## Problem to work on
Treat the line containing "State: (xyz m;" as the first line and the final line of the material below as the last; reproduce that range exactly.

━━ Extracted data ━━

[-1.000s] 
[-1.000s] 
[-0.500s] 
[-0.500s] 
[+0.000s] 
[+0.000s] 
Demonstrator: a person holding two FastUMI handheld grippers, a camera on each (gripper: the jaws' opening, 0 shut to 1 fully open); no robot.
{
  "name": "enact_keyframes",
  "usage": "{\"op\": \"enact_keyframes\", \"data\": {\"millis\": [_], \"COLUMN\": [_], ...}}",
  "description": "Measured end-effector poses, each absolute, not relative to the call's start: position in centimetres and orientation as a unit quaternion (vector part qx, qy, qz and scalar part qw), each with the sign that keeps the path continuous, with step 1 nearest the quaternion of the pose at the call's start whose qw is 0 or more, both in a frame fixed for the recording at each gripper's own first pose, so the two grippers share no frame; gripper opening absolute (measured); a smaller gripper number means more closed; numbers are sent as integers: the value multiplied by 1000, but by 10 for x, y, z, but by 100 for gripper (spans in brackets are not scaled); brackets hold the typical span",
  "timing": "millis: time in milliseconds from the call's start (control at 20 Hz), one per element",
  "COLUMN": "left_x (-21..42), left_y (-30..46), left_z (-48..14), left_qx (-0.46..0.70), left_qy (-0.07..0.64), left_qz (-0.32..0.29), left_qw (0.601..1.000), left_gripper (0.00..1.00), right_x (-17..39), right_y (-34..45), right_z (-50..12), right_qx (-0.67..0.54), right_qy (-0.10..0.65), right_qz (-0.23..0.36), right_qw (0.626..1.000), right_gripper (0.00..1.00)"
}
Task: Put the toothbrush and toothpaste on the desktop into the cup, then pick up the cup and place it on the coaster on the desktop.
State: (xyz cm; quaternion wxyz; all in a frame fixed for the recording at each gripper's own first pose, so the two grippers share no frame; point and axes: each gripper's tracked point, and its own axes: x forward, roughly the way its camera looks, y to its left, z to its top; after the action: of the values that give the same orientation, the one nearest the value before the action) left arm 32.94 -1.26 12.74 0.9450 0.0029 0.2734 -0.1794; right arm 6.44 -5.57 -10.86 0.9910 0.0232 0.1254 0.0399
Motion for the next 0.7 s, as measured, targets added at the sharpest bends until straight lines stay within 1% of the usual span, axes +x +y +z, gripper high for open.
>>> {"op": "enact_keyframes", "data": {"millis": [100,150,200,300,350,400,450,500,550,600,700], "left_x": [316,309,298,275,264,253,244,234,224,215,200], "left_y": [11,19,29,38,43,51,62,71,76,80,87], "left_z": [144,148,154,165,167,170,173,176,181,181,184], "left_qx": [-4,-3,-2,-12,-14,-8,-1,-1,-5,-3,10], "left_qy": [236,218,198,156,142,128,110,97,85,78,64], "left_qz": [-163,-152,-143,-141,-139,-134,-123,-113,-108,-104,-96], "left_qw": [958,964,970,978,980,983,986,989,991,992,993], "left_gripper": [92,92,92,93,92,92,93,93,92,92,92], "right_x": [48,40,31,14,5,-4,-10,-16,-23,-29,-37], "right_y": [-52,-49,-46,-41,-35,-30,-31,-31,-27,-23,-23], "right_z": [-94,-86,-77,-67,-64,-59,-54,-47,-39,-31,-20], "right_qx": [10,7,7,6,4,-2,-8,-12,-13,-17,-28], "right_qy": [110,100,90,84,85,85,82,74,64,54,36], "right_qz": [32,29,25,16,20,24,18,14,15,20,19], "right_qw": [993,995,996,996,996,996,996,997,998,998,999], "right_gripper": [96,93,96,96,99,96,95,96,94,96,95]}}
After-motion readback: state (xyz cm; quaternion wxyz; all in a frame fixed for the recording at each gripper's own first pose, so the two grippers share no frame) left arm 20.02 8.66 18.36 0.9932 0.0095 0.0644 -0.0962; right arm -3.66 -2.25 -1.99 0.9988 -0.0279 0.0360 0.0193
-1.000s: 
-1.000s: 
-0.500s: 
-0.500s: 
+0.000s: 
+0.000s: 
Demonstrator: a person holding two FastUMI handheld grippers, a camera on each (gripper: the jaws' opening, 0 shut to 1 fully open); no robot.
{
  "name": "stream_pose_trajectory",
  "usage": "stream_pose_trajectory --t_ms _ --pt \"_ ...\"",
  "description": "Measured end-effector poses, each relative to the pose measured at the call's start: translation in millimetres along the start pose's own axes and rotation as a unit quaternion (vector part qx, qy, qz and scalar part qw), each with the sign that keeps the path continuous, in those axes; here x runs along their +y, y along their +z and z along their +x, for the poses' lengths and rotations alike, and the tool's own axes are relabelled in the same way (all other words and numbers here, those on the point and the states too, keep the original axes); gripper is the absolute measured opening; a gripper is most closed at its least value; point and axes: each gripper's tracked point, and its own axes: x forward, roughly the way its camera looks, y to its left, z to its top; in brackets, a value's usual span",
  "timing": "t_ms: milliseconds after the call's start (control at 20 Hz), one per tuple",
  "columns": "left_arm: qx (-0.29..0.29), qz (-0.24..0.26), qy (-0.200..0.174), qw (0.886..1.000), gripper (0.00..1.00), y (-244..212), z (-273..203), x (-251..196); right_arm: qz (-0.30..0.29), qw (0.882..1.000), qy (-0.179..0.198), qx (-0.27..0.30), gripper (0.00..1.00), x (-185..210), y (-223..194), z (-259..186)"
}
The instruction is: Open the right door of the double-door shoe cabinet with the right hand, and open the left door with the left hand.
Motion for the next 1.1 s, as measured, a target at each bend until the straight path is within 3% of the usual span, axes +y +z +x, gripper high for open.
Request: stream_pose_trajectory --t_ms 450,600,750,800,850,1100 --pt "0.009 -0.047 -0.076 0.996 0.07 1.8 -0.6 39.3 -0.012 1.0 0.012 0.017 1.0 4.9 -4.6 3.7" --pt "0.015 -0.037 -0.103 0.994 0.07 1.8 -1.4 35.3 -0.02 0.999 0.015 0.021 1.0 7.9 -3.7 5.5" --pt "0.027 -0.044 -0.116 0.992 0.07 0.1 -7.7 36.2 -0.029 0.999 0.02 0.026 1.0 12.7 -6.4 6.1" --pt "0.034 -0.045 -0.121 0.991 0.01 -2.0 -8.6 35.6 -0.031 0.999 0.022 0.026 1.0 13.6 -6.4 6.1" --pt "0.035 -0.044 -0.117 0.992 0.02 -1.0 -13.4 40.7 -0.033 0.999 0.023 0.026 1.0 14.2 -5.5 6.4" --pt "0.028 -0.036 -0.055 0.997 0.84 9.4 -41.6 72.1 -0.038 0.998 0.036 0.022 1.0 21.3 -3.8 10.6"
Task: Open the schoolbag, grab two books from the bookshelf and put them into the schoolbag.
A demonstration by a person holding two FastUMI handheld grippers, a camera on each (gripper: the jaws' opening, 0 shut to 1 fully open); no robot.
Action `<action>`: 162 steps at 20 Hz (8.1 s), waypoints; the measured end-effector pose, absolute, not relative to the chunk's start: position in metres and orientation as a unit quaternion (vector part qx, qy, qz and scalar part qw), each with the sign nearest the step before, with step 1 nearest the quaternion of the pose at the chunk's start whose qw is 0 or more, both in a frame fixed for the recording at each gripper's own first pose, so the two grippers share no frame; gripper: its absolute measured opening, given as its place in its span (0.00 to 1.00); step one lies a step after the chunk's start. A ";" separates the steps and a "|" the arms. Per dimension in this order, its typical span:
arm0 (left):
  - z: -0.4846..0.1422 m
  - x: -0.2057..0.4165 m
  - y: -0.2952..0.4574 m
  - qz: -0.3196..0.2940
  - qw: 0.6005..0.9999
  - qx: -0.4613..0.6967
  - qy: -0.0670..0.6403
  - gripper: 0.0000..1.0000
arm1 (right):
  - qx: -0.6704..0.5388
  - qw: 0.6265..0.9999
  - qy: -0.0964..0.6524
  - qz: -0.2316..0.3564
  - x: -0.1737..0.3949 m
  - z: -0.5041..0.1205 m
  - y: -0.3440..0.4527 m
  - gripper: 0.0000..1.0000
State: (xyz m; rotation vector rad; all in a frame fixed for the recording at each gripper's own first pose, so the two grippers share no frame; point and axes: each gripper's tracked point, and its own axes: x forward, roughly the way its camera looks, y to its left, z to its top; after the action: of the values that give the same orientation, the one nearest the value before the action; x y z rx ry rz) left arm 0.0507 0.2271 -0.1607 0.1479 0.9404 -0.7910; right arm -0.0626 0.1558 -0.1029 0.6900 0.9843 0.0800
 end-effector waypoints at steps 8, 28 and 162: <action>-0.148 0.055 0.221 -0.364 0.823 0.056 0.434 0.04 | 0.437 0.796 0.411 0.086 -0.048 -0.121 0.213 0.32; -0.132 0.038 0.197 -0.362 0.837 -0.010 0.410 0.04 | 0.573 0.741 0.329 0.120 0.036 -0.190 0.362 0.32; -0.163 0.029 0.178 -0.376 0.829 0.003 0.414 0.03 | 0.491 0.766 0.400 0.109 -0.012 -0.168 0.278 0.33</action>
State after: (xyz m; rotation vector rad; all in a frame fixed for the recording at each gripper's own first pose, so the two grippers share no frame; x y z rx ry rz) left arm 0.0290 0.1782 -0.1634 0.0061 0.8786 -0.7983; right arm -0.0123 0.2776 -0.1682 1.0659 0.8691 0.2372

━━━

## Output of the task
State: (xyz m; rotation vector rad; all in a frame fixed for the recording at each gripper's own first pose, so the two grippers share no frame; point and axes: each gripper's tracked point, and its own axes: x forward, roughly the way its camera looks, y to its left, z to its top; after the action: of the values that give the same orientation, the one nearest the value before the action; x y z rx ry rz) left arm 0.0507 0.2271 -0.1607 0.1479 0.9404 -0.7910; right arm -0.0626 0.1558 -0.1029 0.6900 0.9843 0.0800
 end-effector waypoints at steps 8, 28 and 162: <action>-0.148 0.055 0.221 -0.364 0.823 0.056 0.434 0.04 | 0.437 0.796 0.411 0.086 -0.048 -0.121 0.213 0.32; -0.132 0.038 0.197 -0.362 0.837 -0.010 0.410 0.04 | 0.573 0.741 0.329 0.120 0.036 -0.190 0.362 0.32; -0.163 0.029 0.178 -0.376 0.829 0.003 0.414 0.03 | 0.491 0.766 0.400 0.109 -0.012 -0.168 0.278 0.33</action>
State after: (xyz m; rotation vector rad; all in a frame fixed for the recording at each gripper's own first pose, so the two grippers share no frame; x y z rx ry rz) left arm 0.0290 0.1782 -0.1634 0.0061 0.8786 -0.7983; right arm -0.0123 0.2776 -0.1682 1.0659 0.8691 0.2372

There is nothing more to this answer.